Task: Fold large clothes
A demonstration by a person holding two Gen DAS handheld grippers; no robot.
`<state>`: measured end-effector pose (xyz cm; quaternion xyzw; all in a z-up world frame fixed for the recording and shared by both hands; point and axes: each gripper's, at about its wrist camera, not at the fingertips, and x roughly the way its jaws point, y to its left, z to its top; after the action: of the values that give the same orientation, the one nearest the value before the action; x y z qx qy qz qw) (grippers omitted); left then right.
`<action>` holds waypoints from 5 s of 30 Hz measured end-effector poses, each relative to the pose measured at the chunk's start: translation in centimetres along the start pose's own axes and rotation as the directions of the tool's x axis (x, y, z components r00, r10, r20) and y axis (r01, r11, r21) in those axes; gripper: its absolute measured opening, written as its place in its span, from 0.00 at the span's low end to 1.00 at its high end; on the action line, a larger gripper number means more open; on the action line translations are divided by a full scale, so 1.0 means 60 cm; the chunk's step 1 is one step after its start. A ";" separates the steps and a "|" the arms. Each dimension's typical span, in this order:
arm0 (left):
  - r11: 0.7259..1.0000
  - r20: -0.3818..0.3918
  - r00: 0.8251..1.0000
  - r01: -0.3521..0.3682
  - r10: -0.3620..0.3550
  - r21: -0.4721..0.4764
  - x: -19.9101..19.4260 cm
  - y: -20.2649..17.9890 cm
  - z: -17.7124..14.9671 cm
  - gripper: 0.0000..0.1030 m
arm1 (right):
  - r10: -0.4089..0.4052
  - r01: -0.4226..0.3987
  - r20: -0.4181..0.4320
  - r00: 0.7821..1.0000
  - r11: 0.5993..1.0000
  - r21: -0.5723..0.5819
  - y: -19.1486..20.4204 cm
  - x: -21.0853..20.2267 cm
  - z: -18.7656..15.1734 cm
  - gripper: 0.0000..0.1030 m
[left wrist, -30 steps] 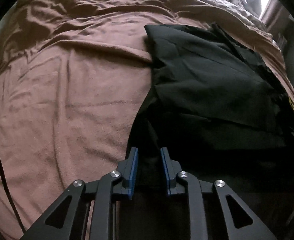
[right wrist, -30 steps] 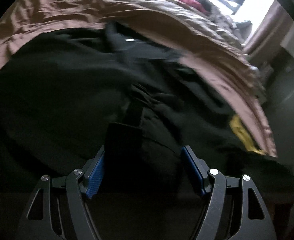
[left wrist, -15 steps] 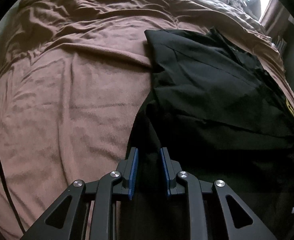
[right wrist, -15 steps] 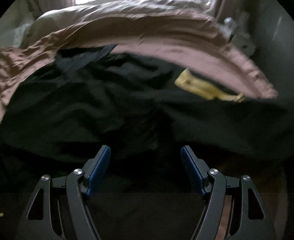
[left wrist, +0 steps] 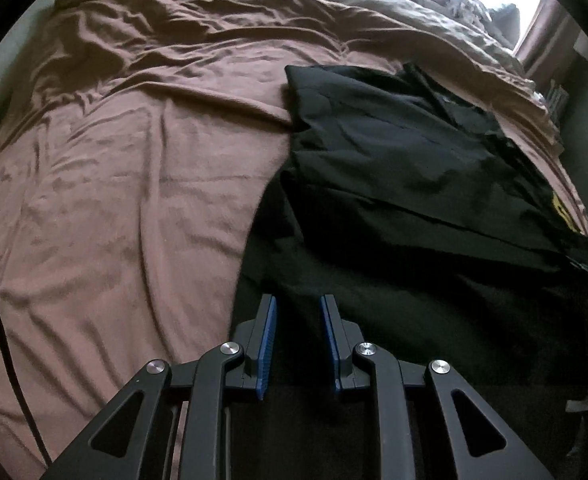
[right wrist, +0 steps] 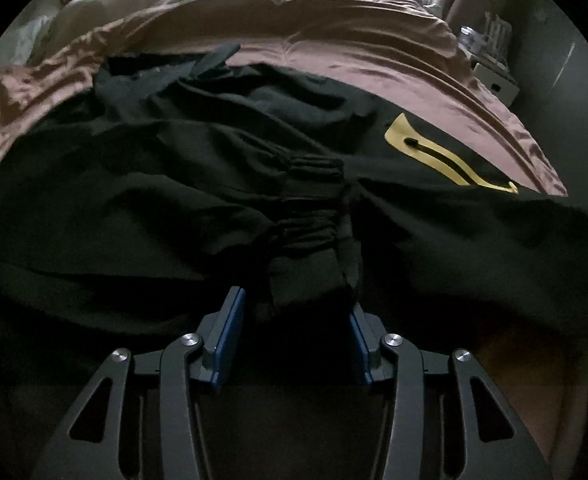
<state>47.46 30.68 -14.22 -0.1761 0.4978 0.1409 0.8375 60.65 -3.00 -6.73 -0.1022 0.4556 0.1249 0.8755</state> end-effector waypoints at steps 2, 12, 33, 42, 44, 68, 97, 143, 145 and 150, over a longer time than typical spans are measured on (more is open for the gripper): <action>1.000 0.010 1.000 0.010 -0.010 -0.007 -0.019 -0.010 -0.008 0.23 | 0.022 -0.022 0.010 1.000 1.000 0.013 -0.013 -0.022 -0.010 0.44; 0.998 0.139 0.988 0.061 -0.065 0.032 -0.135 -0.102 -0.049 0.57 | 0.052 -0.058 0.075 0.996 0.996 0.071 -0.096 -0.158 -0.081 0.71; 0.971 0.379 0.904 0.132 -0.200 0.198 -0.359 -0.297 -0.135 0.74 | 0.071 -0.108 0.340 0.938 0.990 0.092 -0.226 -0.408 -0.286 1.00; 0.947 0.430 0.862 0.155 -0.269 0.281 -0.407 -0.386 -0.159 0.85 | 0.080 -0.143 0.329 0.941 0.975 0.170 -0.306 -0.453 -0.329 1.00; 0.937 0.434 0.852 0.166 -0.293 0.307 -0.410 -0.409 -0.162 0.93 | 0.081 -0.157 0.332 0.940 0.966 0.206 -0.327 -0.459 -0.331 1.00; 0.879 0.308 0.859 0.281 -0.409 0.385 -0.241 -0.573 -0.116 0.96 | 0.060 -0.241 0.380 0.923 0.860 0.450 -0.519 -0.393 -0.357 1.00; 0.908 0.120 0.945 0.250 -0.305 0.337 0.033 -0.608 -0.011 0.78 | 0.217 -0.413 0.352 0.911 0.490 0.768 -0.657 -0.190 -0.273 0.30; 0.978 0.238 0.949 0.192 -0.206 0.083 -0.095 -0.138 0.060 0.67 | 0.439 -0.502 0.479 0.760 0.865 0.003 -0.130 -0.412 0.034 0.01; 0.980 0.248 0.948 0.189 -0.200 0.068 -0.101 -0.108 0.057 0.67 | 0.445 -0.499 0.462 0.767 0.867 -0.007 -0.104 -0.400 0.049 0.01; 0.983 0.272 0.944 0.183 -0.184 0.028 -0.116 -0.025 0.048 0.67 | 0.455 -0.493 0.405 0.793 0.870 -0.011 -0.049 -0.331 0.075 0.01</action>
<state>47.12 30.20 -6.56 -0.1994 0.3589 0.0846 0.9079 54.06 -6.95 12.37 0.0843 0.2857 0.3366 0.8933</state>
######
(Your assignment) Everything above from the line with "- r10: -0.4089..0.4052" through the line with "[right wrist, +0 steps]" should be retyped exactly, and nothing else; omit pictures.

(Written response)
  - r10: -0.4089..0.4052
  - r01: -0.4226..0.3987
  - r20: -0.4181..0.4320
  - r00: 0.7821..1.0000
  - r11: 0.5993..1.0000
  - r21: -0.5723..0.5819
  - y: -19.1486..20.4204 cm
  - x: -21.0853..20.2267 cm
  - z: -18.7656..15.1734 cm
  - gripper: 0.0000..0.1030 m
[left wrist, -30 steps] 
[right wrist, -30 steps] 
[left wrist, -15 steps] 
[right wrist, -15 steps] 
[left wrist, +0 steps] 
[right wrist, +0 steps] 

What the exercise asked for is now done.